But we need not postpone our conversation, he suggests. For him, this is a day in which past and future, old and the new are sentimentally intertwined.

As Tremolet sits in the Normandy parlor that he's decorated in a dashing mash-up of Versailles and Shanghai styles, he recalls the old man in question: François Lesage, the 82-year-old embroidery artisan and impresario, dressmaker to Dietrich, consummate craftsman. The Lesage family's fabled Paris embroidery atelier was the oldest in France, responsible for the exquisite hand-sewn beadwork on extravagant couture dresses from Schiaparelli, Balenciaga, and Saint Laurent among others.

To Tremolet, Lesage's passing last December marked yet a further darkening in the slow twilight of haute couture. From 1986 to 2004, Tremolet served as Lesage's right-hand man and the creative force behind a boutique brand which, unlike their behind-the-scenes work for the who's who of fashion design, bore Lesage's name along with Tremolet's idiosyncratic whimsy (a petite black clutch decorated with a sequined handgun; beaded likenesses of Marilyn Monroe; a gown embroidered with a crystal chandelier, suggesting its wearer had just a bit too much fun at the ball and was dragging home an enormous souvenir).

Born to French parents in Algeria, Tremolet returned to France for his schooling, gravitating toward fashion design after a false start in business and marketing. "Not my cup of tea," he recalls with a chuckle. After graduating from Paris' L'École Fleuri-Delaporte and showing his sketches at the couture houses along Avenue Montaigne, Tremolet was offered his first position in couture as accessories studio assistant for Jean-Louis Scherrer, the former ballet dancer whose clothing lines were found to be extraordinarily popular in Japan. "He was very surprised and amused by my ideas," Tremolet recalls.

After five years with Scherrer, Tremolet helmed shoe, luggage, and costume jewelry collections for Sidonie Larizzi before beginning his nearly two decades of artistic direction at Maison Lesage.

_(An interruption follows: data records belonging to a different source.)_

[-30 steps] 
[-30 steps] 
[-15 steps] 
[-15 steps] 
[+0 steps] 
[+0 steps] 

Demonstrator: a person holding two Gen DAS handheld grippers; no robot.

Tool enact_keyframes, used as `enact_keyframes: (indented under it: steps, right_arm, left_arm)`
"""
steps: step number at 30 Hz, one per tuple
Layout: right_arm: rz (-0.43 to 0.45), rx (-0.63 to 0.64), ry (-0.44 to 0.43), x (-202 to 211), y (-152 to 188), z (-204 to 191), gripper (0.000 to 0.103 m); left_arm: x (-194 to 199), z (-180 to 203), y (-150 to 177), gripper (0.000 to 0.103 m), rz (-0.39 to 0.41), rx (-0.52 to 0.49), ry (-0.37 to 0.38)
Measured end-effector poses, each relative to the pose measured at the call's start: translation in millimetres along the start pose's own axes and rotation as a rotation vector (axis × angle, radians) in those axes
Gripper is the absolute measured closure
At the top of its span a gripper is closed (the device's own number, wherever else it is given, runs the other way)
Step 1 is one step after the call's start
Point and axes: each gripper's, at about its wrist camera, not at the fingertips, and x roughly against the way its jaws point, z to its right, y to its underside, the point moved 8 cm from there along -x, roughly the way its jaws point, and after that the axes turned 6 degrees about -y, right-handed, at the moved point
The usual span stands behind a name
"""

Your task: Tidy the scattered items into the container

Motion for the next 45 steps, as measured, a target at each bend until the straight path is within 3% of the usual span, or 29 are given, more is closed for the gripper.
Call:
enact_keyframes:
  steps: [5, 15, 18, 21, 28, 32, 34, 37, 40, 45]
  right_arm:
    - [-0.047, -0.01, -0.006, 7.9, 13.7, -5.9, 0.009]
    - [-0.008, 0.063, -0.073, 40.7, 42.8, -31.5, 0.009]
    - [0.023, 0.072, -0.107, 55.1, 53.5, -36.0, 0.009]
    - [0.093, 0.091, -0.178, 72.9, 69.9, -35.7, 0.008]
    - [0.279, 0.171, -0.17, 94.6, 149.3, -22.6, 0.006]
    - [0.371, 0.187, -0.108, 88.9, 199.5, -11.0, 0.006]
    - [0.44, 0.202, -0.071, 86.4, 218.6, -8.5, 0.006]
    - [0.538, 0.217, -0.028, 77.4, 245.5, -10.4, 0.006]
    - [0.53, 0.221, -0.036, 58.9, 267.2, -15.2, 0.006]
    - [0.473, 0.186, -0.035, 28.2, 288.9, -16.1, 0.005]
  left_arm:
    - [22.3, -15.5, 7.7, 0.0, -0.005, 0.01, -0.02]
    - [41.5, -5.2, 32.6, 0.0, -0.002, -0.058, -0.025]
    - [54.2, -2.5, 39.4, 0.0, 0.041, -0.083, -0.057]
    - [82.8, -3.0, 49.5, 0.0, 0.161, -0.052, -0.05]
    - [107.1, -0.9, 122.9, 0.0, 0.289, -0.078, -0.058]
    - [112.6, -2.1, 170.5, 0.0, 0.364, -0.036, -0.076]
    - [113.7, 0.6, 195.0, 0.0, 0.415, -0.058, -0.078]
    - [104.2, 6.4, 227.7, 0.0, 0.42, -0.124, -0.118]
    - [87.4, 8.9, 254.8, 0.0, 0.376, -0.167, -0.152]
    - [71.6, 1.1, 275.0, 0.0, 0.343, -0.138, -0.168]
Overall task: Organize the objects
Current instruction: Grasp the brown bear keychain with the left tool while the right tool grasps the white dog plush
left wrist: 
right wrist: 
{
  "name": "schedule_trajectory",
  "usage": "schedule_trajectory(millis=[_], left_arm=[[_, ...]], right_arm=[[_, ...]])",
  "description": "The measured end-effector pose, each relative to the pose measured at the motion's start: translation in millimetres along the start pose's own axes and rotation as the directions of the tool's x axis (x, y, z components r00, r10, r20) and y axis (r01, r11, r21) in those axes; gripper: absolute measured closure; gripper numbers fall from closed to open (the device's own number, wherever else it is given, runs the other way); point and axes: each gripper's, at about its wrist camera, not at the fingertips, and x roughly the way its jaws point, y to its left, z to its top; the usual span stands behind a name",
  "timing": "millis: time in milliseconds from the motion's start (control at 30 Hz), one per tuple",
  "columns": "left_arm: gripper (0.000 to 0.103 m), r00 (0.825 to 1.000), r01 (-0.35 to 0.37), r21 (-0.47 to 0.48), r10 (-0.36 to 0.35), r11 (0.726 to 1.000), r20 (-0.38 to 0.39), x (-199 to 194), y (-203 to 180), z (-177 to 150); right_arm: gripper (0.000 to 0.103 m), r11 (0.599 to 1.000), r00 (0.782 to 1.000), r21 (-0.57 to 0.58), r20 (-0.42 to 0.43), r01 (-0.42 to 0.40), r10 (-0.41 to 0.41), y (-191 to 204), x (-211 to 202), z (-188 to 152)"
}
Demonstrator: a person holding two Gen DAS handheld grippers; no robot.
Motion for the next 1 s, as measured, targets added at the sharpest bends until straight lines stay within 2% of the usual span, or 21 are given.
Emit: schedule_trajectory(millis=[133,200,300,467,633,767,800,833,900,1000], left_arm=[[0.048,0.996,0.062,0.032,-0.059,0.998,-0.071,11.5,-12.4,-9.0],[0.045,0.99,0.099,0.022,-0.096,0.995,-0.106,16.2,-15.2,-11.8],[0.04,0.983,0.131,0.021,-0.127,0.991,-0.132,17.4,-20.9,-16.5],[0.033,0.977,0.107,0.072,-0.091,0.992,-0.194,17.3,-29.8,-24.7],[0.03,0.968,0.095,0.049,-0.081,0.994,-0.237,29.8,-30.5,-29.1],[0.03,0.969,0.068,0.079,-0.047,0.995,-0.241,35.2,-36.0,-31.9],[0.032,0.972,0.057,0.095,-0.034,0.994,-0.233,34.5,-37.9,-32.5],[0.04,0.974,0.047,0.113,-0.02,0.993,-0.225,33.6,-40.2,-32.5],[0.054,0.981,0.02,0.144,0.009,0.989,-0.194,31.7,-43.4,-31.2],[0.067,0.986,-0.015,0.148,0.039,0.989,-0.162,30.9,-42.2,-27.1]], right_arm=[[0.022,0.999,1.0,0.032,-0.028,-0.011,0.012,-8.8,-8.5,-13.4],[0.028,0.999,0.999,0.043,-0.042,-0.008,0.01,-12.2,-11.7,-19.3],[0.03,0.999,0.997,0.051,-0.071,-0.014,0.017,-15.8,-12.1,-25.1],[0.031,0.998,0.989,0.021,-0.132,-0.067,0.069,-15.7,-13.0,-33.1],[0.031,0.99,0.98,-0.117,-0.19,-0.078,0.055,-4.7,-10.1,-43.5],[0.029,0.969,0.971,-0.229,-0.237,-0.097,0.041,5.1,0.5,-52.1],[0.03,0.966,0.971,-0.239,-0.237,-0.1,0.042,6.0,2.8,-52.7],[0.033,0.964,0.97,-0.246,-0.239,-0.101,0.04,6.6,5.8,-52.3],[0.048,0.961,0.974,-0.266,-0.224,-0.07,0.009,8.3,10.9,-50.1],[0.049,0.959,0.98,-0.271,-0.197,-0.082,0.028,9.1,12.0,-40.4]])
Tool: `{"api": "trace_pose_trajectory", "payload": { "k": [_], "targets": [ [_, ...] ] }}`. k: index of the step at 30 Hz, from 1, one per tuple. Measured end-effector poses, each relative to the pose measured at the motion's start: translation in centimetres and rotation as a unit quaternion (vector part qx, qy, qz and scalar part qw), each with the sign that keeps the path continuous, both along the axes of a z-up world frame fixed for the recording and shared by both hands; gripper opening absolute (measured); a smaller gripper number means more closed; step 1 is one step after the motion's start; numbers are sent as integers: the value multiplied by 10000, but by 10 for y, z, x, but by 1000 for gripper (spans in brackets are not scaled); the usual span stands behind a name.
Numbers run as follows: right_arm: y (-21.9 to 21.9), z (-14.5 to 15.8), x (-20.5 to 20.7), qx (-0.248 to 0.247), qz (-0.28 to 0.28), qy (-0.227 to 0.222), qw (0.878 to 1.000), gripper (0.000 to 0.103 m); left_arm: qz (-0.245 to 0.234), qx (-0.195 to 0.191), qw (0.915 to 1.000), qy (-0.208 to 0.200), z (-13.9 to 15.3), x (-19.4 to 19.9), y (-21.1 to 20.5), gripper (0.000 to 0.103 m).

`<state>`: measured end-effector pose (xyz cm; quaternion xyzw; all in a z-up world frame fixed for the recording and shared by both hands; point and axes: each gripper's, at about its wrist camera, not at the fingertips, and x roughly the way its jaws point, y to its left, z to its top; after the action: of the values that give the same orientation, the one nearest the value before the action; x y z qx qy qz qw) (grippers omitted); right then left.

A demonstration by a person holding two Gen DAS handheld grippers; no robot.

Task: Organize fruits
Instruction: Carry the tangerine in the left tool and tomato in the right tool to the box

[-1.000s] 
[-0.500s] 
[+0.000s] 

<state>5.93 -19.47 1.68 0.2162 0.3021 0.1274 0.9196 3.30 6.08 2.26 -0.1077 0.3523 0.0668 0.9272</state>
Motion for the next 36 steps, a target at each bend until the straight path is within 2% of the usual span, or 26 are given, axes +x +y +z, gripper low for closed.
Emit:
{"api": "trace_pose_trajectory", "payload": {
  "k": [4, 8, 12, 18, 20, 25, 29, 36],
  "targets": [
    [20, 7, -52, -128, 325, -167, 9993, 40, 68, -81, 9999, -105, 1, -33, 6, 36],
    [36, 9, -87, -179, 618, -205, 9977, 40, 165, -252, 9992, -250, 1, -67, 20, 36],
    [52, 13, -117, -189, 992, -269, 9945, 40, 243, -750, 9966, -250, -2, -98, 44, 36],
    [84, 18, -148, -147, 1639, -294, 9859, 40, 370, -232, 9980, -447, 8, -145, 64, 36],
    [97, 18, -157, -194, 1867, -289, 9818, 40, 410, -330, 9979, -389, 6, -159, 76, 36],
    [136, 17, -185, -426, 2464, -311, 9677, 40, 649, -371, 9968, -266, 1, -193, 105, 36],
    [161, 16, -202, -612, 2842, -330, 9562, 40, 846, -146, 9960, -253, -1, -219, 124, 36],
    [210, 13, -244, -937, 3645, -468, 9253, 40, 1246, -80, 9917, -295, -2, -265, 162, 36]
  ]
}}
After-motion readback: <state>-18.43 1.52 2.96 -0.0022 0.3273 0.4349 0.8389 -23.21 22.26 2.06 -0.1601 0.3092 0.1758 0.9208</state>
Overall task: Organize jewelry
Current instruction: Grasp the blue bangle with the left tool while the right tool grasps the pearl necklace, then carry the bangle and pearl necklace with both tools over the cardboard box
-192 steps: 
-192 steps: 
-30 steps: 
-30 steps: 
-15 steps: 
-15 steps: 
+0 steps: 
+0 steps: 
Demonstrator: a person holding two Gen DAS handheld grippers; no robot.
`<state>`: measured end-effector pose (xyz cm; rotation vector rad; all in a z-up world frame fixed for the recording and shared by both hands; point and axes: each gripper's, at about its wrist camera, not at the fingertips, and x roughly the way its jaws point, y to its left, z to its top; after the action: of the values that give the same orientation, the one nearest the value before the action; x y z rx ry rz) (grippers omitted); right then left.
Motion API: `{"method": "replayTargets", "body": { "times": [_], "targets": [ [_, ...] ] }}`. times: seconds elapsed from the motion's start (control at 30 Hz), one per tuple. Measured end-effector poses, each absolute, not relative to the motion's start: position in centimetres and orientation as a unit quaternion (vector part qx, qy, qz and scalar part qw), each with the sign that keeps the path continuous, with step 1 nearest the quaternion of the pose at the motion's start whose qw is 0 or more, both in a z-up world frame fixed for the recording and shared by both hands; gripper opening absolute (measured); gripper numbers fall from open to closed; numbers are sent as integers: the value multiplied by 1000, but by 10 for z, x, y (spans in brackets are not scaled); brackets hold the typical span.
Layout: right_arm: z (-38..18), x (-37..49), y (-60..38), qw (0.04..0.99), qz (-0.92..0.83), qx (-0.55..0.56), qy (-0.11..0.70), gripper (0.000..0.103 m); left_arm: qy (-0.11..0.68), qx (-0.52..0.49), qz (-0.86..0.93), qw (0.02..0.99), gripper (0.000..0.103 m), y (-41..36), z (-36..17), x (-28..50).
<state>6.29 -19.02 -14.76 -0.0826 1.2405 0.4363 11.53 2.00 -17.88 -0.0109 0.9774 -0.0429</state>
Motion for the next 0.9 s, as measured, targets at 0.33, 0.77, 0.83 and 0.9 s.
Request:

When Lesage was acquired by the Chanel luxury conglomerate in 2004, Tremolet parted ways with the company. Like François Lesage's passing, that acquisition was a sign of what Tremolet, a moody fantasist always more concerned with art than commerce, views as the death of "real high fashion."

But le petit mort is accompanied by ecstasy, death by renewal. Tremolet retreated from the mercenary machinations of the Paris fashion scene, "Paris is not the Paris of my youth, it's not happy enough, not as simple and not as crazy in a good way. There's so much stress and aggression," he says. So he found new ways to focus his fascination with old school glamour and personal artistry.

In addition to fashion design, Tremolet had always been passionate about interior design. With the exception of the occasional freelance project in restaurant or retail design, it had been largely a private passion, finding its expression in Tremolet's one-bedroom apartment on rue Bleue in Paris' 10ème arrondisment. There he created kaleidoscopic, ever-changing layers of period furniture, lush draperies, carpets, and objets d'art (precious antiques mixed with sheer kitsch) that were featured in a French Elle article that declared Tremolet, "The Prince of Pell-Mell."

After leaving Lesage, while dabbling in freelance work for Lacroix and Lapidus, Tremolet began to search for a larger canvas than his small urban walk-up. In December 2007, Tremolet headed west to the Calvados countryside with his partner, David Barré, where they threw themselves headlong into the renovation of a château and the creation of one of France's most unusual bed and breakfasts.

"We bought it on December 7th and moved in on December 9th! We were excited and impatient. It hadn't been inhabited for five years, and there were lots of problems: water damage to the walls, mushrooms deteriorating the wooden structure, plumbing and wiring disasters. Along with David's father, Jack, we've done all of the structural work."

After four years of renovation, Tremolet's bed-and-breakfast castle officially opened to the public on Bastille Day, 2011.

Château d'Ailly dates back to 1105, with the last major exterior renovations taking place in 1721. Prior to Tremolet and Barré, it remained in the hands of a single extended family, ownership shifting through deaths, marriages, and falls of fortune. It sits on over seven acres, dilapidated when Tremolet arrived, but now transformed into a sprawling carpet of manicured flower gardens and fruit orchards.

"And the décor, this is my fantasy. I've painted murals on the walls, I've sewn the curtains, I've upholstered the furniture, I've searched out the objects and the paintings."


Rather than opting for a style aligned with any particular portion of the château's 11th-century history, Tremolet has created an atmosphere that draws on his personal predilections.

"The decoration comes from my imagination. I dream of the 18th century, of the Venetian Empire, of China, colors, fabrics, and materials are dancing in my head. I think about my visits to the Petit Trianon, Marie Antoinette's little farm at Versailles, the Château de Fontainebleau in the town where I went for school as a teenager."

"I incorporate my memories of great Hollywood movies and stars: Norma Shearer as Marie Antoinette; Elizabeth Taylor in Cleopatra; Claudette Colbert; Etorre Scola's Le Nuit de Varennes."

"All of this is finding its way into the château. All of these things I daydream about are the base of my decoration. I continue to change things constantly. And I am having such a good time!"

It's a good time that extends to the guests who stay in the château's two extravagantly furnished bedrooms, a bargain at 130 Euros a night. There are actually a total of 11 boudoirs in the château, including Tremolet and Barré's master suite, and a warren of small rooms they use when entertaining larger groups for special events, including costume extravaganzas for which Tremolet has sewn and collected a wardrobe of outfits to lend.

Château d'Ailly ( is about a two-hour drive from Paris, and Tremolet will also arrange pick-up for guests at the nearby train station in Lisieux, which can be reached directly from Paris. A car is advisable, however, because while Tremolet is indeed happy to to arrange candlelit dinners, D'Ailly is situated in a gourmet's country paradise you'll want to explore.